Today, Sharp is still experimenting with AI but only very occasionally and never to outsource the work. He’s more cautious about how publicly he engages. “I’ve kept a pretty low profile about this sort of stuff,” he says, aware of how charged the debate has become within the industry. He suspects he’s not alone. “Far more people are probably using it than are comfortable saying they are,” he says. “It’s widely available and extremely effective for those who employ it in particular ways. It would be very weird if that wasn’t happening.”
Sometimes he uses it not as a collaborator but as a kind of negative muse, a foil to push against.
“I’ve asked it to write a really bad scene — just let it go kind of mad,” he says. “Then I rewrite every damn word, often doing the opposite of what it gave me. It’s actually pretty adaptive for a writing process. Writers have always looked for ways to get the ball rolling. Whether they’re Hemingway and they get drunk to get the ball to roll is up to them. But in terms of a process, it’s not that different.”
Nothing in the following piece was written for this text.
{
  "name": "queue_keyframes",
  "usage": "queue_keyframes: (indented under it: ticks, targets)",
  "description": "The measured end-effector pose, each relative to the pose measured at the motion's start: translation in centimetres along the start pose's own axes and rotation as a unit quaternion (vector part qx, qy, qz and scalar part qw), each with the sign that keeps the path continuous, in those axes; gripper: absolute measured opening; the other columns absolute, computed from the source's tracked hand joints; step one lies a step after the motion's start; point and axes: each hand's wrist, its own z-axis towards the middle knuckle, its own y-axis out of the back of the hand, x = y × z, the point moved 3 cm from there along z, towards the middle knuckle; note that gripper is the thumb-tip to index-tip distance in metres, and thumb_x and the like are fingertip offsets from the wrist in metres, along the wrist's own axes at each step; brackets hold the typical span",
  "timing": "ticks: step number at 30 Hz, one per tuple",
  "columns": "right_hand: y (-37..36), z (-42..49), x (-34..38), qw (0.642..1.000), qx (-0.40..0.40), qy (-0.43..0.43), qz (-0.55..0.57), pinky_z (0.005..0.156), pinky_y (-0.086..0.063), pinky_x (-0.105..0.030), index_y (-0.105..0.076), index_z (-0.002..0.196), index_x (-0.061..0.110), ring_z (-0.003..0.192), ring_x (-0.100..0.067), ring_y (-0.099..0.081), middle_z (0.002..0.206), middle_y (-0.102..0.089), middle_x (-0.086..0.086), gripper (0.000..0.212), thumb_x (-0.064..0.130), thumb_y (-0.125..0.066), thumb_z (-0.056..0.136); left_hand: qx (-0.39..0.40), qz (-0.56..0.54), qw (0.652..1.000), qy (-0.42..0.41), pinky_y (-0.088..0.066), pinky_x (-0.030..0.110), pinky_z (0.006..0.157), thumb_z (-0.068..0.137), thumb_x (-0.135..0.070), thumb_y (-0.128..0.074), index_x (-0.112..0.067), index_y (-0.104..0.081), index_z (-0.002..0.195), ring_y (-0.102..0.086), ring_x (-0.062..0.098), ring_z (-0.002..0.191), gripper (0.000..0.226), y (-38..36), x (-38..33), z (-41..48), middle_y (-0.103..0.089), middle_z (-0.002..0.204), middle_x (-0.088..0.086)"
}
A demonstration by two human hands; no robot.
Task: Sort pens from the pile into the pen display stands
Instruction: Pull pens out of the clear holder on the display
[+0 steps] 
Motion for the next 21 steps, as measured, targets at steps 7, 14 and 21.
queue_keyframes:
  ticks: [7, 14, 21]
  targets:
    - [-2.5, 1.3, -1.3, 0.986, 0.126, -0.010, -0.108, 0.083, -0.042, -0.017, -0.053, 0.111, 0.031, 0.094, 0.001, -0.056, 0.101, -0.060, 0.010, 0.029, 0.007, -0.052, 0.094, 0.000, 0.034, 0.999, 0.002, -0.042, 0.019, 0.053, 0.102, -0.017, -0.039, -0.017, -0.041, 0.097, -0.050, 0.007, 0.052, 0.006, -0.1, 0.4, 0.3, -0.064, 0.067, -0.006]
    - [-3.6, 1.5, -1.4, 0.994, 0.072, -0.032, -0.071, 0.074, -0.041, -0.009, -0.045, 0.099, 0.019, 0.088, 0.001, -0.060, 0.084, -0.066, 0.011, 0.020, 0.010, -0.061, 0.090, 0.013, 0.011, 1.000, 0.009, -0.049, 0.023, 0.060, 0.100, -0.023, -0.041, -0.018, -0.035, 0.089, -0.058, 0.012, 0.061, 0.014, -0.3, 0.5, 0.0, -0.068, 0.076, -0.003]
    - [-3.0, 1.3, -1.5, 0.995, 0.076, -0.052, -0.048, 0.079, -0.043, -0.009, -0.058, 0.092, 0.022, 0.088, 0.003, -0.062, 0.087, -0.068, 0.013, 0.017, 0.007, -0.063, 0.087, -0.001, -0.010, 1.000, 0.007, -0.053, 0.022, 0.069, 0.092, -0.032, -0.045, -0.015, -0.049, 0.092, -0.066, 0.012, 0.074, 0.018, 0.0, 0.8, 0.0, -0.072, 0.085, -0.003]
What worries him more is what happens if, over time, that ball keeps rolling in the same direction. “Set it to make money and AI will produce feedback loops, loops that make things less good,” Sharp says. “That gets you McDonald’s. But humans still want mother’s home cooking too.”
During the 2023 strike, Sharp marched with fellow writers, many holding signs aimed squarely at the moment’s anxieties. Some read: “Alexa will not replace us.” Or “AI came up with 10 suggestions for this sign: THEY ALL SUCKED.”
One afternoon, as he marched in a circle in the summer heat, a delivery robot — one of dozens now trundling through L.A. neighborhoods — rolled past.
A dark, unmistakably human thought crossed Sharp’s mind. “There I am, walking round and round with these folks,” he says, “and I remember thinking, ‘They should send a fleet of those robots down here with AI protest signs on their backs to walk the circle for us.’ Because it’s really hot out here and nobody wants to be doing this.”
For now, Sharp plans to keep experimenting quietly, pushing back against the technology he once treated as a curiosity — and wondering how long that will still feel like a choice.